**TASK PROMPT**
The copy you return must match the listing word for word and carry no pictures.

[[ EXERCISE INPUT, beginning ]]

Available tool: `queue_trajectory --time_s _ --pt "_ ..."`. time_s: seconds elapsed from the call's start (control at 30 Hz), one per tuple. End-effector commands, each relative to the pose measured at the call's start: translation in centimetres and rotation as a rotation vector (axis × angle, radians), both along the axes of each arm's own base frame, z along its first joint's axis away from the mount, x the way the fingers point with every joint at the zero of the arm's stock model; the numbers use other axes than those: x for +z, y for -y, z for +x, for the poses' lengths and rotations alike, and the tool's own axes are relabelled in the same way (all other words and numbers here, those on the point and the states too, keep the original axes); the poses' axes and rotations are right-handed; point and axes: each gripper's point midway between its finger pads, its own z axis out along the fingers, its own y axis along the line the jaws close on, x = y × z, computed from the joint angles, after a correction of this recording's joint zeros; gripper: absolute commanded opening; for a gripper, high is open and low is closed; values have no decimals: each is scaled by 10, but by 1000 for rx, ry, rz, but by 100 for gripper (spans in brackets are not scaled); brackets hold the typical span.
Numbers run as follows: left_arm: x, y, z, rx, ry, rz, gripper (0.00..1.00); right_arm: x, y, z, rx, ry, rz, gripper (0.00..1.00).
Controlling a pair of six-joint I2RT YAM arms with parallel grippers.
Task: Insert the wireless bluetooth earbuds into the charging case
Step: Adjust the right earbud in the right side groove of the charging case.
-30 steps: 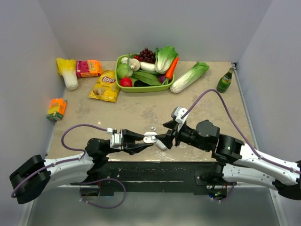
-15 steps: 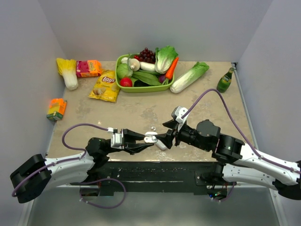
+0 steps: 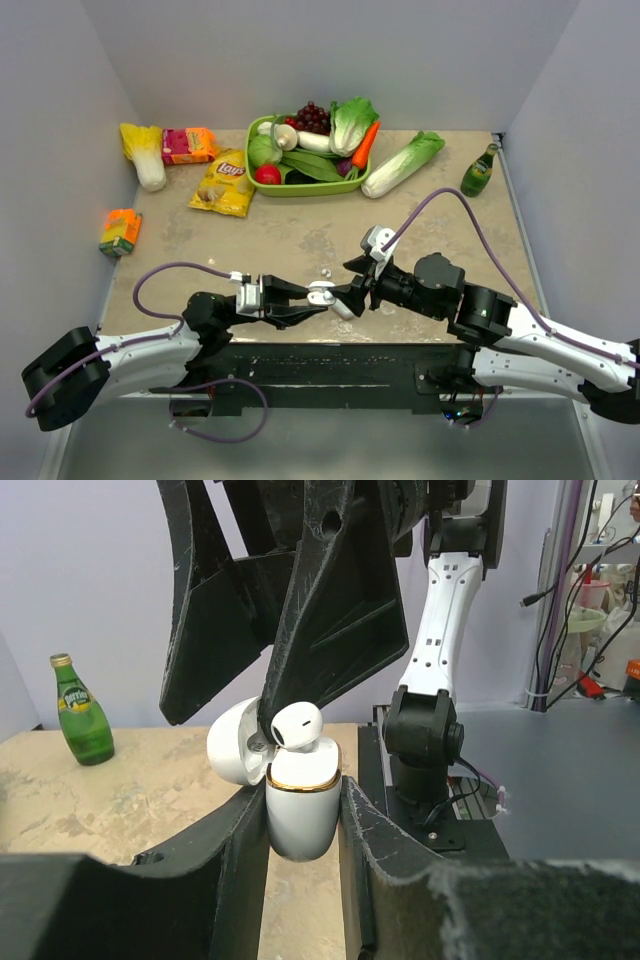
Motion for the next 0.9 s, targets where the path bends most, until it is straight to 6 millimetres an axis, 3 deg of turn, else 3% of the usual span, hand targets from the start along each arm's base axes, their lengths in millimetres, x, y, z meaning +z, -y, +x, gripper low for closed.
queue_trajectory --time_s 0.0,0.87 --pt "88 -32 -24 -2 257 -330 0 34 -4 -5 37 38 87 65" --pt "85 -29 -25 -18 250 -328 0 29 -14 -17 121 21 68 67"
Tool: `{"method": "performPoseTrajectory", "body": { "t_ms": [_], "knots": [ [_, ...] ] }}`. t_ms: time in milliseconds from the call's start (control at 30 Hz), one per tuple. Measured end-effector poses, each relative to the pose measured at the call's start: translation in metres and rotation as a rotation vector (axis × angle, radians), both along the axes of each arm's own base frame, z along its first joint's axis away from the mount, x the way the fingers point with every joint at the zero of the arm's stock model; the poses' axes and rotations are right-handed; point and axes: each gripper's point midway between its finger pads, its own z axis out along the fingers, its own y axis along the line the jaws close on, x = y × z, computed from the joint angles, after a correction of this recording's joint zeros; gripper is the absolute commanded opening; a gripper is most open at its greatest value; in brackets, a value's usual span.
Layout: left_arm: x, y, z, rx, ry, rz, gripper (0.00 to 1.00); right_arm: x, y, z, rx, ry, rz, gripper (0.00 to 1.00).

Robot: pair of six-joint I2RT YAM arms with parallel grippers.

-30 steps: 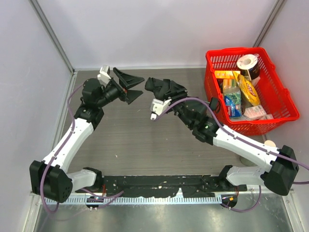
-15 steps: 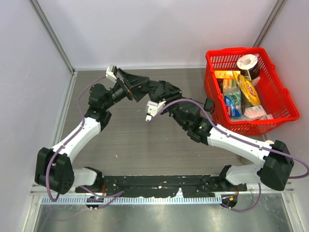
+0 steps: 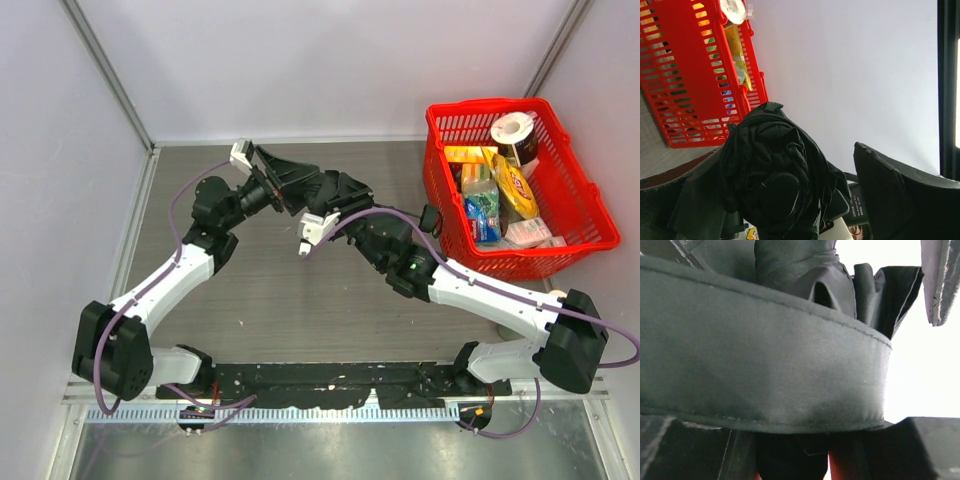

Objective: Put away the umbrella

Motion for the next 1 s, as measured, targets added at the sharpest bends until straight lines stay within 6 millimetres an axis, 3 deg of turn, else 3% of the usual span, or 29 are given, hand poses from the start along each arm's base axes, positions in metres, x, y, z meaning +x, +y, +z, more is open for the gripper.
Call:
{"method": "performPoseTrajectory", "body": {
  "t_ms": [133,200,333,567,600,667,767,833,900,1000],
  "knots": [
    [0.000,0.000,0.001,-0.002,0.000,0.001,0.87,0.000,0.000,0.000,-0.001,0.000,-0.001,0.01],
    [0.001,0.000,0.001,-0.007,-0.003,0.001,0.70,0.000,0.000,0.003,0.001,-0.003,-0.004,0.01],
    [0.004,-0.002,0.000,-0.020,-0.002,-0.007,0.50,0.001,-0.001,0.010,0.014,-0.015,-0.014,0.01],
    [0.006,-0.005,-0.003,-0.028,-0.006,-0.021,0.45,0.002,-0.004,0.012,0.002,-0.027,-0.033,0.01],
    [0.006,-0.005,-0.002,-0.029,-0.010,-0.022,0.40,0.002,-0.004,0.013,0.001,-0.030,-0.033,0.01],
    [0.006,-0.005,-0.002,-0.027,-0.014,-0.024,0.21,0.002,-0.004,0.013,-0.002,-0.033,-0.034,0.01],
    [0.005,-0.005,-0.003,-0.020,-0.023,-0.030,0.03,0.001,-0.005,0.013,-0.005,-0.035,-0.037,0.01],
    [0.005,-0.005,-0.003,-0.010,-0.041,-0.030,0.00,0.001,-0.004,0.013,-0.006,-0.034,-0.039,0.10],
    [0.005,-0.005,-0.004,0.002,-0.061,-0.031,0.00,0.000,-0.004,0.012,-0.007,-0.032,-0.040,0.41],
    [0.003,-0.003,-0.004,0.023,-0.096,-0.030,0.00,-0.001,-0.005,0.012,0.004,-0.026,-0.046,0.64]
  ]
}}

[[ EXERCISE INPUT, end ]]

**REPLY TO THE TASK**
Available tool: `queue_trajectory --time_s _ --pt "_ ..."`. time_s: seconds elapsed from the call's start (control at 30 Hz), one per tuple. End-effector commands, each relative to the pose measured at the call's start: translation in centimetres and rotation as a rotation vector (axis × angle, radians), both along the axes of each arm's own base frame, z along its first joint's axis away from the mount, x the way the fingers point with every joint at the zero of the arm's stock model; the numbers use other axes than those: x for +z, y for -y, z for +x, for the poses' lengths and rotations alike, and the tool's own axes are relabelled in the same way (all other words and numbers here, those on the point and the states too, keep the original axes); the poses' axes and rotations are right-handed; point and axes: each gripper's point midway between its finger pads, its own z axis out along the fingers, its own y axis along the line the jaws close on, x = y × z, computed from the joint angles, after a correction of this recording's joint zeros; gripper: absolute commanded opening; for a gripper, high is open and low is closed; values have no decimals: each is scaled by 10, but by 1000 for rx, ry, rz, but by 100 for gripper (spans in brackets are not scaled); brackets hold the typical span.
Numbers run as follows: left_arm: x, y, z, rx, ry, rz, gripper (0.00..1.00); right_arm: x, y, z, rx, ry, rz, gripper (0.00..1.00).
Controlling a pair of six-joint I2RT YAM arms with parallel grippers.
Task: Insert the wireless bluetooth earbuds into the charging case
Step: Adjust the right earbud in the right side groove of the charging case.
-30 steps: 
-15 steps: 
+0 steps: 
Motion for the next 0.9 s, targets where the path bends most, until it is straight to 6 millimetres an axis, 3 deg of turn, else 3% of the usual span, hand targets from the start along each arm's base axes, their lengths in millimetres, x, y, z meaning +z, -y, +x, gripper low for closed.
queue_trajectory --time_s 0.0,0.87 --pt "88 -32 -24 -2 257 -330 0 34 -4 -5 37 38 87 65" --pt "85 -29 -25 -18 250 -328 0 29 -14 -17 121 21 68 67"
Tool: `{"method": "performPoseTrajectory", "body": { "t_ms": [_], "knots": [ [_, ...] ] }}`. t_ms: time in milliseconds from the call's start (control at 30 Hz), one per tuple. Measured end-effector poses, each relative to the pose measured at the call's start: translation in metres and rotation as a rotation vector (axis × angle, radians), both along the axes of each arm's own base frame, z along its first joint's axis away from the mount, x the way the fingers point with every joint at the zero of the arm's stock model; the poses' axes and rotations are right-handed; point and axes: each gripper's point midway between its finger pads, its own z axis out along the fingers, its own y axis along the line the jaws close on, x = y × z, computed from the joint angles, after a correction of this recording's joint zeros; gripper is the absolute commanded opening; a gripper is most open at its greatest value; in brackets, a value's usual span.
Layout: left_arm: x, y, z, rx, ry, rz, gripper (0.00 to 1.00); right_arm: x, y, z, rx, ry, rz, gripper (0.00 to 1.00).

Robot: pair of six-joint I2RT YAM arms with parallel grippers.

-30 steps: 
-15 steps: 
+0 steps: 

Objective: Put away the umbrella

Motion for the next 1 s, as measured, targets added at the sharpest bends until straight lines stay within 6 millimetres an axis, 3 deg of turn, else 3% of the usual span, or 29 are given, hand poses from the start along each arm's base axes, positions in metres, x, y, z meaning +x, +y, +z, more is open for the gripper.
Call:
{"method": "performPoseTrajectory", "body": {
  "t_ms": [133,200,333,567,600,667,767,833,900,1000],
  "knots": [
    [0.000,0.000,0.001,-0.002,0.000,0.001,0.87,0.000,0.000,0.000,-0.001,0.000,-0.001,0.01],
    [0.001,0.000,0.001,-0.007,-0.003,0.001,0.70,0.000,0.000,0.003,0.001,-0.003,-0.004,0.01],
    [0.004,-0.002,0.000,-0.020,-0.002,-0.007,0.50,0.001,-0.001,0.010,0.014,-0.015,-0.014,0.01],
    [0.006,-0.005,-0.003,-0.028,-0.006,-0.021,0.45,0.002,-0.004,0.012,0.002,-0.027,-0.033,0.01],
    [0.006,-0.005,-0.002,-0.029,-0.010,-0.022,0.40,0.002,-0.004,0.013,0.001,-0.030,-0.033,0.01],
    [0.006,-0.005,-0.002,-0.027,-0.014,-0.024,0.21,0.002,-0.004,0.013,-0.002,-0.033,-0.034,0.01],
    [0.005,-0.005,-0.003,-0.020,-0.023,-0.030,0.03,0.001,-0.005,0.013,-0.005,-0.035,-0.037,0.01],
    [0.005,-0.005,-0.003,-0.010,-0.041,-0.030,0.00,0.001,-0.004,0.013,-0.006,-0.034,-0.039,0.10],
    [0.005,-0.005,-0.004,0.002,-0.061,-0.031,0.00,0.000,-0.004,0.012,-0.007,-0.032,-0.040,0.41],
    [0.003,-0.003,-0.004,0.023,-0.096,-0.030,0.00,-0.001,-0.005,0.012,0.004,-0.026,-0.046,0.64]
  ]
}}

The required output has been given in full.